_Required work:_
Please give back word for word the lines below, from the first one through the one with "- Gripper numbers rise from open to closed".

_Dataset extract:_
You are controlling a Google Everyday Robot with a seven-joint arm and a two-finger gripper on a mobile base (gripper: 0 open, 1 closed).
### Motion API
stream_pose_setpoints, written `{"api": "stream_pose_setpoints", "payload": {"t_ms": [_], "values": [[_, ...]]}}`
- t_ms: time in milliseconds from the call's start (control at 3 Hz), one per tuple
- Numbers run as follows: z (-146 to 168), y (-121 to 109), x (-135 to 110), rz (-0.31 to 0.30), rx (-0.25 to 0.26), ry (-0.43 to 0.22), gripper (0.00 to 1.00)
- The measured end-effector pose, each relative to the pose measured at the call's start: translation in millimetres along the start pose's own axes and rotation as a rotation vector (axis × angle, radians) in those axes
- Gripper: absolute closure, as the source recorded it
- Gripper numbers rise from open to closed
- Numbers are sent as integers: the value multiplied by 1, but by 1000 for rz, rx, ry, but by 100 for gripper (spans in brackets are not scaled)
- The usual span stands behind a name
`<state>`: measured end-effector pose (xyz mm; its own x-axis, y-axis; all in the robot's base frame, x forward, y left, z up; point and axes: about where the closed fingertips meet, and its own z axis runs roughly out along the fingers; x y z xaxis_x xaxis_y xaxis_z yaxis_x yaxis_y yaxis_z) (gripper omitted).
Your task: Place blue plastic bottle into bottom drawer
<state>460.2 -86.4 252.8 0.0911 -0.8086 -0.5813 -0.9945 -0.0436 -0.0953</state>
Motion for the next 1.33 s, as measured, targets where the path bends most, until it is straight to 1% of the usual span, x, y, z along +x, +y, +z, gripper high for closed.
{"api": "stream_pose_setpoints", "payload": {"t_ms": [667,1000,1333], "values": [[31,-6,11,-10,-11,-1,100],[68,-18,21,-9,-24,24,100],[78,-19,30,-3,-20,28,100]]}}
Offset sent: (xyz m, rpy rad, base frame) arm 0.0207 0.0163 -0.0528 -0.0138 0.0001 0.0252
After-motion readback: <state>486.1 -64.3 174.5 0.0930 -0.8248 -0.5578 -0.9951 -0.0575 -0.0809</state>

_Expected answer:_
You are controlling a Google Everyday Robot with a seven-joint arm and a two-finger gripper on a mobile base (gripper: 0 open, 1 closed).
### Motion API
stream_pose_setpoints, written `{"api": "stream_pose_setpoints", "payload": {"t_ms": [_], "values": [[_, ...]]}}`
- t_ms: time in milliseconds from the call's start (control at 3 Hz), one per tuple
- Numbers run as follows: z (-146 to 168), y (-121 to 109), x (-135 to 110), rz (-0.31 to 0.30), rx (-0.25 to 0.26), ry (-0.43 to 0.22), gripper (0.00 to 1.00)
- The measured end-effector pose, each relative to the pose measured at the call's start: translation in millimetres along the start pose's own axes and rotation as a rotation vector (axis × angle, radians) in those axes
- Gripper: absolute closure, as the source recorded it
- Gripper numbers rise from open to closed

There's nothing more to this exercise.